Irish Famine Report from Glenties, County Donegal (1846)

From Transactions of the Central Relief Committee of the Society of Friends during the Famine in Ireland in 1846 and 1847

Extracts from Joseph Crosfield's Report of his journey in company with William Forster, made to the London Relief Committee of the Society of Friends.

Glenties, 16th of Twelfth-month, 1846.

We proceeded on our journey, through a succession of wild mountain passes, rendered still wilder by the deep snow which covered everything, and which gave to the scenery a truly Alpine character. Owing to the depth of snow, we were constantly obliged to walk, our horses being unable to drag us through it. The constant succession of violent snow-storms rendered the journey a little fatiguing; and we were really glad to find ourselves late in the day at the Gweedore hotel, a large and comfortable inn, built by Lord George Hill in the wildest and most solitary place imaginable, surrounded by bogs and mountains. We remained at Lord George Hill's hotel during the following day, and are fully able to add our testimony to the statements which have been made, with respect to the admirable zeal and enlightened benevolence of this nobleman; and to the great improvements which have been effected upon the land, and in the condition of the inhabitants, of one of the wildest portions of Donegal. We started at day-break for Glenties, thirty miles distant, over the mountains; and after leaving the improved cottages and farms on the Gweedore estate, soon came upon the domain of an absentee proprietor, the extent of which may be judged of by the fact, that our road lay for more than twenty miles through it. This is the poorest parish in Donegal, and no statement can be too strong with respect to the wretched condition, the positive misery and starvation in which the cottiers and small farmers on this immense domain are found. We baited at Dungloe. A more miserable and dilapidated village or town I never saw. What a contrast did its dirty little inn present to the hotel at Gweedore!
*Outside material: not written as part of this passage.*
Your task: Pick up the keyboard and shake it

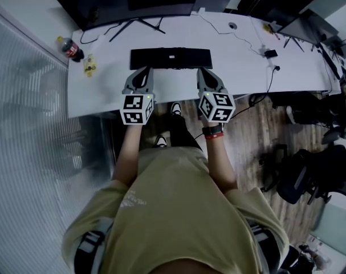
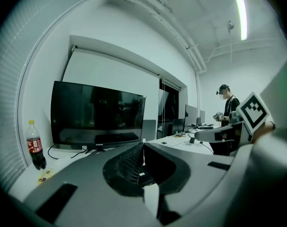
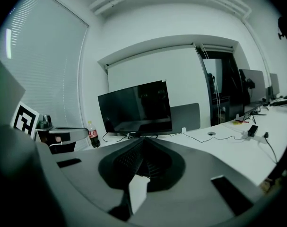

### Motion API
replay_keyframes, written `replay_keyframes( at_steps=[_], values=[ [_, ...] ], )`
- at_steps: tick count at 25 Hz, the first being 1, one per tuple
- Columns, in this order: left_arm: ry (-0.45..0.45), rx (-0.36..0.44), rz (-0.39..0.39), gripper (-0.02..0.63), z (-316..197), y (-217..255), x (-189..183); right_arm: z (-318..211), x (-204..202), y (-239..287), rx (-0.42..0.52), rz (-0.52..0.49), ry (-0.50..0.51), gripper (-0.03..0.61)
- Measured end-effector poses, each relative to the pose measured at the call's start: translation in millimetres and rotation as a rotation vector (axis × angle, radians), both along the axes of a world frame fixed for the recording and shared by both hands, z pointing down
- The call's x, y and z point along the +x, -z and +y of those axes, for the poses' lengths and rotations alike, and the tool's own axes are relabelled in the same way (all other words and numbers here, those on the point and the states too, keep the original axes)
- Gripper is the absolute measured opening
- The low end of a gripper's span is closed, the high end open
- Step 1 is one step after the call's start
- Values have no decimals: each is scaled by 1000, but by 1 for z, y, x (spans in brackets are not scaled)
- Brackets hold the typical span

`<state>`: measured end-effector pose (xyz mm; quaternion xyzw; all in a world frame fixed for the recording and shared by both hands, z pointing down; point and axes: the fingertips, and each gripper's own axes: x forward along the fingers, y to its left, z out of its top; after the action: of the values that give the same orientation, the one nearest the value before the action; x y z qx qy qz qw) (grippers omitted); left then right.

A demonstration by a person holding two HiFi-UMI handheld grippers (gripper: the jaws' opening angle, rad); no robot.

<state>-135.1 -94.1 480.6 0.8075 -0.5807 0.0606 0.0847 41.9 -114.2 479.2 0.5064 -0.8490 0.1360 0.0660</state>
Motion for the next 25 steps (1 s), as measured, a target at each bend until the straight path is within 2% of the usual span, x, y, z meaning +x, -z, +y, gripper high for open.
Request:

We found, upon inquiry, that there was not a single pound of meal, Indian or oat, to be purchased in the place; yet thousands were depending upon this place for their supplies, and the poor people, who were flocking to the town for food from the adjacent country and the island of Arranmore, were crying with hunger and cold. The nearest market-town is at least thirty miles off, and there was no food to be obtained nearer than Bunbeg, the store of Lord George Hill, some twenty miles distant: that excellent nobleman having with his usual forethought provided a depot for food, which he allowed not only his own but the neighbouring tenants to purchase at prime cost. The extreme wretchedness of this district must in part, at least, be attributed to the want of a resident proprietor.

Leaving Dungloe we proceeded to Glenties, still on the same property; and throughout our journey met with the most squalid scenes of misery which the imagination can well conceive. Whilst thousands of acres of reclaimable land lie entirely neglected and uncultivated, there are thousands of men both willing and anxious to obtain work, but unable to procure it. On the following morning, William Forster had an interview with the resident magistrate, as well as with the rector of the parish and some other gentlemen, who gave distressing accounts of the poverty existing around them. Their attention was directed to the necessity for the immediate establishment of soup-kitchens, the employment of women in knitting, and the formation of local committees for their relief, extending over several parishes. We visited the poor-house at Glenties, which is in a dreadful state; the people were in fact half-starved and only half clothed. The day before, they had but one meal of oatmeal and water; and at the time of our visit had not sufficient food in the house for the day's supply. The people complained bitterly, as well they might, and begged us to give them tickets for work, to enable them to leave the place and work on the roads. Some were leaving the house, preferring to die in their own hovels rather than in the poor-house. Their bedding consisted of dirty straw, in which they were laid in rows on the floor; even as many as six persons being crowded under one rug; and we did not see a blanket at all. The rooms were hardly bearable for filth. The living and the dying were stretched side by side beneath the same miserable covering! No wonder that disease and pestilence were filling the infirmary, and that the pale, haggard countenances of the poor boys and girls told of sufferings which it was impossible to contemplate, without the deepest commiseration and pity.